Luckily the rain wasn't too bad. In fact, it was quite pleasant. And, it triggered a great flurry!
Catch fish. Cull. Catch fish. Cull. One after another, most of the original limit was tossed back in the drink, even two at a time as Josh and I doubled up.
The problem was that we weren't catching pigs. Most of them were between 2 and 2 .5 pounds. The culls were in ounces.
Josh finally got the bite we needed on a crank . I dropped my stick and grabbed the net, laying on the front deck to net this slob. Jumped once and we saw what we wanted to see. A 5 pounder.
About 5 feet from the boat it jumped again and threw the crank right back at my face.
The bite died with that fish.
We headed down river hitting a few other ledges I knew about. Two were misses. One had a few bites for us on back to back casts, including a nice 3 pounder that I hooked up with on a PTL 7" Finicky Tickler. Normally plastic bites stay hooked up....but this one came unbuttoned some how. This fish didn't even jump. Just came up to the boat, looked at me, and spit the worm back out.
By this point, every single ledge had boats lined up on it. Something that I hadn't seen on this lake in the 5 times I fished this stretch. In fact, this was the most boats I had EVER seen on Pickwick. We fished behind someone on every stop.
So, we thought about it...and decided to go back to our first ledge. No one had been fishing that stretch. That was mostly because the hump itself didn't show up on GPS because it was so small. You REALLY had to zoom in on it to find it.
Up the river we went.
The bites slowed dramatically. We left the cranks and went to plastic baits exclusively. After an hour, Josh said it would be his last cast and we would start back up river. After all, we had about 200 extra pounds of water, a 20MPH headwind and a long way to go.

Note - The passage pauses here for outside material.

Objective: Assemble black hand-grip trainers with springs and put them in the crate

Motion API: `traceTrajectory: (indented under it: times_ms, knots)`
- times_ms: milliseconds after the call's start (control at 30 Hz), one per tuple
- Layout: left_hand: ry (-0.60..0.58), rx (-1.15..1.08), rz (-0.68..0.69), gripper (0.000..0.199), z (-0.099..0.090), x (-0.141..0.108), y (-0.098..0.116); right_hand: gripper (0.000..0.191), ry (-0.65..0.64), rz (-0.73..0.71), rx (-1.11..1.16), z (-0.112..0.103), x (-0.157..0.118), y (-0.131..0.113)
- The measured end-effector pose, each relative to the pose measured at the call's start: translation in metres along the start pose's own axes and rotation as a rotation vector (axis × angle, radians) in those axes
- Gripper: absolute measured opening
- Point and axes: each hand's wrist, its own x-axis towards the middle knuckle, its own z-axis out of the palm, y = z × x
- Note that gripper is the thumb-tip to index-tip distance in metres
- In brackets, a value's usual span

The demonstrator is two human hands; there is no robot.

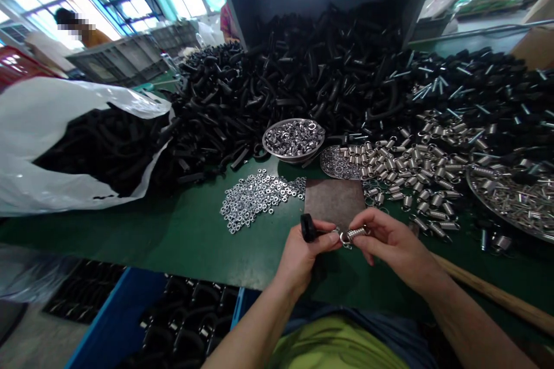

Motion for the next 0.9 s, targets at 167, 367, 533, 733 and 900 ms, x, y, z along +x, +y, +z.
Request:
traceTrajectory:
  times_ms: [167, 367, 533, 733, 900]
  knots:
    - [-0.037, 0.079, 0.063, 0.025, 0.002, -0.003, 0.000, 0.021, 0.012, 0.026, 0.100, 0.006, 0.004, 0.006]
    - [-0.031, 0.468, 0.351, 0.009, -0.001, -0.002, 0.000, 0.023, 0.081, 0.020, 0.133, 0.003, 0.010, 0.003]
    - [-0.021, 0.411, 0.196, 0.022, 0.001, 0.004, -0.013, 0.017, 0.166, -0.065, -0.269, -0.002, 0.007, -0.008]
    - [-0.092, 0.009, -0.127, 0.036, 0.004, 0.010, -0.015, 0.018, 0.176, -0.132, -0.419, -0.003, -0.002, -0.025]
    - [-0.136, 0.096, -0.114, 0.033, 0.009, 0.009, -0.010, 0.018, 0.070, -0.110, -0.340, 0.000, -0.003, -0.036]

He made the cast and as he brought in the slack, it got heavy on him. After trying to feel the bottom for a few seconds, he decided that it probably wasn't grass or something else fouling his bait...so he went with the homerun swing and connected!
We netted our big fish for the day, an instant 2 pound upgrade.
We had 5 really nice fish that we had guessed were around 15 pounds.
Back up the river we went...this time all the way up.
We were lucky enough to win, though everyone found fish. In fact, every boat weighed in a limit. The funny thing is, our 15 pounds we THOUGHT we had was actually 12. Turns out, post-spawn fish don't weigh much. WHO KNEW.
It was a terrific trip! I sure wish we came back with 20+ pounds, but we didn't. We did catch a lot of quality fish, just nothing over 3.5 pounds! All told, we caught slightly over 20 fish total. The majority on Spro cranks and big worms.